Arti, un enfant vieux de plusieurs centaines d’années, a pris l’habitude de filmer le moindre de ses faits et gestes à l’aide de caméras-bourdons qui flottent en permanence autour de lui. À l’issue de chacune de ses péripéties, il monte ses bandes de films – ne gardant que les scènes qui le mettent en valeur – et les diffuse à ses fans, qui n’en perdent pas une miette. Arti est un gamin, une célébrité. Un jour, des milices s’en prennent à lui ; il est au parfum d’un secret qui pourrait compromettre le gouvernement. Arti disparaît de la surface médiatique.
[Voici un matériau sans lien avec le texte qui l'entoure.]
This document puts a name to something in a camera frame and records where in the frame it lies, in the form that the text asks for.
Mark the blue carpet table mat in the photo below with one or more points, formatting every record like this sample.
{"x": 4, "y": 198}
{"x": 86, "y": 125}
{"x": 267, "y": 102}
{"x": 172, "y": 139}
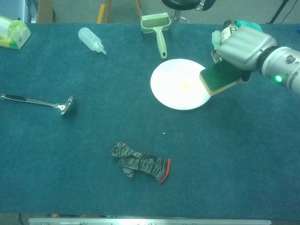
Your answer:
{"x": 93, "y": 93}

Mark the translucent plastic squeeze bottle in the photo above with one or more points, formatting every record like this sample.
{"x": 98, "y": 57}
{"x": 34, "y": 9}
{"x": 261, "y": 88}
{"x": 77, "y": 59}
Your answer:
{"x": 89, "y": 38}

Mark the tea bottle with label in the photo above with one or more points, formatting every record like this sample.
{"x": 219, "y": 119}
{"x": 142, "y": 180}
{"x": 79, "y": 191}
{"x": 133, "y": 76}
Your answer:
{"x": 228, "y": 30}

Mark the grey striped work glove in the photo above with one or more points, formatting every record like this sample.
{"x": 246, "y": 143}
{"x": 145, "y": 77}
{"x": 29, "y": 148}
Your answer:
{"x": 143, "y": 162}

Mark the aluminium profile rail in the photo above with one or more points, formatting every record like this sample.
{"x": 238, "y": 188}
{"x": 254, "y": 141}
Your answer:
{"x": 150, "y": 221}

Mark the white round plate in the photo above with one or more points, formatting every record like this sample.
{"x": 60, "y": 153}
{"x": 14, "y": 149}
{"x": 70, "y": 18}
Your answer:
{"x": 173, "y": 82}

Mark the yellow green tissue pack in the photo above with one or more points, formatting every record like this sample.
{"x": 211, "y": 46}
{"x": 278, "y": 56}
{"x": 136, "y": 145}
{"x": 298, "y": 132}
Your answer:
{"x": 14, "y": 35}

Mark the green yellow sponge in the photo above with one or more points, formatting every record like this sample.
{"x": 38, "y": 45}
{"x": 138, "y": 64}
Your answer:
{"x": 220, "y": 76}

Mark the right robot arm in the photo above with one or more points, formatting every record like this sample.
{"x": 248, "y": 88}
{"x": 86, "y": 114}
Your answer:
{"x": 283, "y": 65}

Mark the stainless steel ladle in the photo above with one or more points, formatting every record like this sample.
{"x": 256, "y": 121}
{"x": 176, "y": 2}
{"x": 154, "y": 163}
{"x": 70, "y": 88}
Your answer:
{"x": 64, "y": 109}

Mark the wooden frame legs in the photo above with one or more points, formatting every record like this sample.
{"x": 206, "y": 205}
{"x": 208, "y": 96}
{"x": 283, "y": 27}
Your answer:
{"x": 102, "y": 11}

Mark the brown cardboard box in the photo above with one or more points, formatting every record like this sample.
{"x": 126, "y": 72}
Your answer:
{"x": 45, "y": 10}

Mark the black tripod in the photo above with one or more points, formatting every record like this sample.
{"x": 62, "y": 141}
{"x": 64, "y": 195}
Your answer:
{"x": 279, "y": 10}

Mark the light green scrubbing brush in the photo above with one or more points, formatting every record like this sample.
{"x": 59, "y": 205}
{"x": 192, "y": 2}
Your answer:
{"x": 216, "y": 38}

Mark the black round stool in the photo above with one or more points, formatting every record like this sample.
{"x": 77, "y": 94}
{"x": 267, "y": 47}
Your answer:
{"x": 180, "y": 4}

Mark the teal plastic package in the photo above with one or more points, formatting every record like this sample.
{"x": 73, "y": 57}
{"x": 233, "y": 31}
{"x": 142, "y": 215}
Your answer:
{"x": 248, "y": 24}

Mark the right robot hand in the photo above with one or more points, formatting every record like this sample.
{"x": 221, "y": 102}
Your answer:
{"x": 246, "y": 48}
Il va vivre des aventures dont il doute de la véracité, puisqu’elles ne sont pas filmées, avant d’être sevré des hormones précieuses qui lui donnent ses airs de « kid ». Il entreprend alors une douloureuse mutation – l’adolescence – qui modifiera à jamais son apparence. Lorsqu’il retrouve finalement ses caméras, une inquiétude demeure ; et si ses fans ne le reconnaissaient plus ?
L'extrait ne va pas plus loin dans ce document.